Anna Karenina: The Rave | reviews, news & interviews
Anna Karenina: The Rave
Anna Karenina: The Rave
This adaptation has belligerent theatricality but is free of staginess
A curtain rises at the start of Joe Wright’s thrilling film version of Anna Karenina only for the finish several hours later to be accompanied in time-honoured fashion by the words “the end”.
Staginess, in any case, has less to do with sets than a state of mind, and there’s no doubt from the off that Wright, his screenwriter Tom Stoppard, and a (mostly) first-rate cast are on the same page when it comes to capturing anew the dynamism and sweep of their source material. In some ways, one is reminded here of what Stephen Daldry achieved in his groundbreaking stage revival of An Inspector Calls: a potentially fusty piece reclaimed for keeps by an approach whose gutsy, visceral feel coexisted with a belligerent theatricality.
For all the ingenuity of a visual landscape there’s nothing pretty or falsified about the human ache on view
And like Daldry, Wright and Stoppard are fully at home across the two art forms, Wright having grown up within the milieu of the Little Angel puppet theatre in Islington before the cinema came to call. (The filmmaker, incidentally, has just announced his London stage directing debut, to take place next year at the Donmar.) If anything, the heightened emotions on view in this re-telling of Anna’s doomladen tale are amplified by our awareness of the constructed world around her: you gasp at the impossibly beautiful visuals not just as aesthetic glories in themselves but at the degree to which they seem cruelly to mock the enduring mess that these characters make of love.

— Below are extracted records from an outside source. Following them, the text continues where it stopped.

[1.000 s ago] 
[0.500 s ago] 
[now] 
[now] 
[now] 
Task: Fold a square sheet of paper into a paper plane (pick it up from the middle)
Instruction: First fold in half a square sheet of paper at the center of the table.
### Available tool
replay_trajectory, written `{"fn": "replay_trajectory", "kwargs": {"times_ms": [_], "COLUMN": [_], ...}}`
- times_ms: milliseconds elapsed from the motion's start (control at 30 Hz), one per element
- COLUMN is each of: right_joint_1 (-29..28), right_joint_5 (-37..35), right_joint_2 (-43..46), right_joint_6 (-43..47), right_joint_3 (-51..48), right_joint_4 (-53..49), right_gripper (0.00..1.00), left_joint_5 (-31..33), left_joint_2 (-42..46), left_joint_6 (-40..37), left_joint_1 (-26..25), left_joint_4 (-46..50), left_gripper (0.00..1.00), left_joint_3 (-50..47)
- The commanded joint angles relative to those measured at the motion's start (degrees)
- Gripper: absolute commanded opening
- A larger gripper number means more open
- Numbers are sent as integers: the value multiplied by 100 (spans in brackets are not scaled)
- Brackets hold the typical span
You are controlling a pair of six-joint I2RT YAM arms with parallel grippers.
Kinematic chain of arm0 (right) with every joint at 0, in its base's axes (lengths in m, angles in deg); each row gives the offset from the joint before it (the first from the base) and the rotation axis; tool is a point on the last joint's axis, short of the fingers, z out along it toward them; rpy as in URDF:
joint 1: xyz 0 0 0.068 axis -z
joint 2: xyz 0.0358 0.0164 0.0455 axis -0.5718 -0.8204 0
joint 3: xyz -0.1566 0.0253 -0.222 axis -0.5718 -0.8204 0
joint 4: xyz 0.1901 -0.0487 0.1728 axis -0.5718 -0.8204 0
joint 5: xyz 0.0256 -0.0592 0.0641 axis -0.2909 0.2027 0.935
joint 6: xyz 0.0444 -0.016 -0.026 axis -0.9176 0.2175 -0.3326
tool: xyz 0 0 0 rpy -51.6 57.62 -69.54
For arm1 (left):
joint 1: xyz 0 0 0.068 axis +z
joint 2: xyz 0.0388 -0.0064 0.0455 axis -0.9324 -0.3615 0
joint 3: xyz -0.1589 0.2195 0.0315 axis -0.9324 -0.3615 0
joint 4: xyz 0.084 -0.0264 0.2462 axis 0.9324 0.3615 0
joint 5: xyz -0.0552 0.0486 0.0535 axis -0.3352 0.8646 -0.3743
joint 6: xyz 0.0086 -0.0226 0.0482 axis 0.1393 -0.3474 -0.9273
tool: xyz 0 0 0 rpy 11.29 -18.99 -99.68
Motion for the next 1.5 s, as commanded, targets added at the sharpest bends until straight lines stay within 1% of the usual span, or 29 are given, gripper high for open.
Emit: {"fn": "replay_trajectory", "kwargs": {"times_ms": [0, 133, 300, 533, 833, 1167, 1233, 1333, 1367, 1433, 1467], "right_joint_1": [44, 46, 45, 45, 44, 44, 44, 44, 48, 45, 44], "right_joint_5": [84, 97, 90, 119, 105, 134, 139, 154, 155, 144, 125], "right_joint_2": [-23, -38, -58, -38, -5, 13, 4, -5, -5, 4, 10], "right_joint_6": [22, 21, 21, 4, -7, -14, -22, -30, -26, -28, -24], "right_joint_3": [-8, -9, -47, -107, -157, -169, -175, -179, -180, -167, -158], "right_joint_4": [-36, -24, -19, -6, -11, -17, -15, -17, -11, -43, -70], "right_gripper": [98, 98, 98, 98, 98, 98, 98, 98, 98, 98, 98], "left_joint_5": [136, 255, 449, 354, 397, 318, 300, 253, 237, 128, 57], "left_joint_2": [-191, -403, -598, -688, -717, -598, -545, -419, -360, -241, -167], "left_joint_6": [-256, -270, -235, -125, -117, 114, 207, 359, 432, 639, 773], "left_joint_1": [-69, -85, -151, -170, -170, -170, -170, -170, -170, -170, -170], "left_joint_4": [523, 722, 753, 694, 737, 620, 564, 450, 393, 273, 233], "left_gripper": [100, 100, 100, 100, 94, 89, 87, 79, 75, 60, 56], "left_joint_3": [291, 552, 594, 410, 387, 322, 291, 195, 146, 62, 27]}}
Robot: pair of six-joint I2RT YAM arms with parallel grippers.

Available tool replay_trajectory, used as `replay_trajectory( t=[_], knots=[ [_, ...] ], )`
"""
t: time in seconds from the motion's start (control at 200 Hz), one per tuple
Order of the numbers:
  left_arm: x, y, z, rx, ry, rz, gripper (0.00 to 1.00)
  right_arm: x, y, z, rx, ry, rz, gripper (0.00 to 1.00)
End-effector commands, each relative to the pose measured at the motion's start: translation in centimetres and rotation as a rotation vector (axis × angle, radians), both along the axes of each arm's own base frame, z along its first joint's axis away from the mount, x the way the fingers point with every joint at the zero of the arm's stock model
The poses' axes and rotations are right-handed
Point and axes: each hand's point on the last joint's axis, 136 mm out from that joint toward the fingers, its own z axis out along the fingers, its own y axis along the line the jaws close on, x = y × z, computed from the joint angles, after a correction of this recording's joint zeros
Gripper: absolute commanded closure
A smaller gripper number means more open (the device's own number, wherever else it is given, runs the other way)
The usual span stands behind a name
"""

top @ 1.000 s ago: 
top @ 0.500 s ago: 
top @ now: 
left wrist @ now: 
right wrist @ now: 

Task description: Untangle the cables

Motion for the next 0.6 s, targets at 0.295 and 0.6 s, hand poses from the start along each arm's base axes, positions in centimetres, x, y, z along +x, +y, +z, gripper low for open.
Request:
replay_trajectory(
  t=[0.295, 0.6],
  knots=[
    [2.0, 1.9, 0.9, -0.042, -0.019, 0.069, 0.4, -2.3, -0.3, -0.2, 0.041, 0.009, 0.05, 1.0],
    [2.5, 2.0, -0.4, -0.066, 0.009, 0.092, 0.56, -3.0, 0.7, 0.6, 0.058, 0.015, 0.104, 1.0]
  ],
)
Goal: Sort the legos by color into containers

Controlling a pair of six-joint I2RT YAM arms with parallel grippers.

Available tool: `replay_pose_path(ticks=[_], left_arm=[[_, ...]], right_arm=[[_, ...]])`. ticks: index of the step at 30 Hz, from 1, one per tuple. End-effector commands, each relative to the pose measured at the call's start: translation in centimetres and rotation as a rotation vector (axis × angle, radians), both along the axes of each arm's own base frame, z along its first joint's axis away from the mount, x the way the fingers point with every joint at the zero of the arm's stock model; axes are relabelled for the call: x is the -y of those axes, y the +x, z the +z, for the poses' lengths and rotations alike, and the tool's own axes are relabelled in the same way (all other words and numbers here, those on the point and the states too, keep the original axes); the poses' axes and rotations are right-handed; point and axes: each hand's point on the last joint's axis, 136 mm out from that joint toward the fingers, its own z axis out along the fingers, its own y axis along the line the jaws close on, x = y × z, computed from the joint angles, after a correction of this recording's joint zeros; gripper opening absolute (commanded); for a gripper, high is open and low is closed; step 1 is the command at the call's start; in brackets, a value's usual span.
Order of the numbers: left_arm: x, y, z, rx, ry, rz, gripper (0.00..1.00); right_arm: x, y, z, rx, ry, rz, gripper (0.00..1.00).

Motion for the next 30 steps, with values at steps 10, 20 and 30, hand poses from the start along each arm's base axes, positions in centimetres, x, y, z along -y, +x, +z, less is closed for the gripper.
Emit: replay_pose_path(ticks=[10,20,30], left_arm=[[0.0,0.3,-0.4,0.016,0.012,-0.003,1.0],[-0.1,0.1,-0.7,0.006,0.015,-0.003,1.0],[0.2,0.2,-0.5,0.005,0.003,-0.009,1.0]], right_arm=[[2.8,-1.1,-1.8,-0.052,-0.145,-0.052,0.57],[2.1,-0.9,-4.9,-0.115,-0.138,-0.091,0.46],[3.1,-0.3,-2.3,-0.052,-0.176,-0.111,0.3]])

At one point, the fluttering of Anna’s fan gives way to the sound of thundering hooves, just as a torn letter is seen morphing into snow: such aural and visual elisions are rife. But for all the ingenuity of a visual landscape befitting a populace used to comparably high-definition lives, there’s nothing pretty or falsified about the human ache on view.
At times, the conceit tilts toward the merely glossy: a post-coital shot of Keira Knightley’s Anna intertwined with Aaron Taylor-Johnson’s Vronsky (both pictured above) suggests an ad for Toast bedlinen. And Taylor-Johnson throughout plays a callow character callowly, which mutes the shifting emotions of the piece. But for the most part Seamus McGarvey’s camera work and Sarah Greenwood’s production design – both Oscar contenders, for sure – bring ravishingly to life a world of self-styled opulence and the meltdown that occurs when one tumbles from the pedestal that money and status can buy: this freefall is brilliantly realised in a scene at the opera in which Anna’s gathering shame trumps anything that the Russian haut-monde might actually be watching on stage.
Nor, as is sometimes true of such ventures, do the actors come second to the concept. Knightley may not possess the burnished splendour that Helen McCrory brought to the title heroine some while back on TV, but she cuts a compelling figure of fatalism, a woman alive to the imminence of her own death.
Amid a cast that includes a movingly indrawn Domhnall Gleeson, plumped-up Matthew Macfadyen, and magnificently snappish Olivia Williams, Jude Law (pictured above) gives the standout performance as Karenin, knuckles cracking as this cuckolded public figure tries not to give way to hate. Eyes hardening against a wife whom he watches in every sense slip from view, Law is the coolly commanding centre of a white-hot film. Is this were happening in a playhouse, the night’s largest ovation would be his.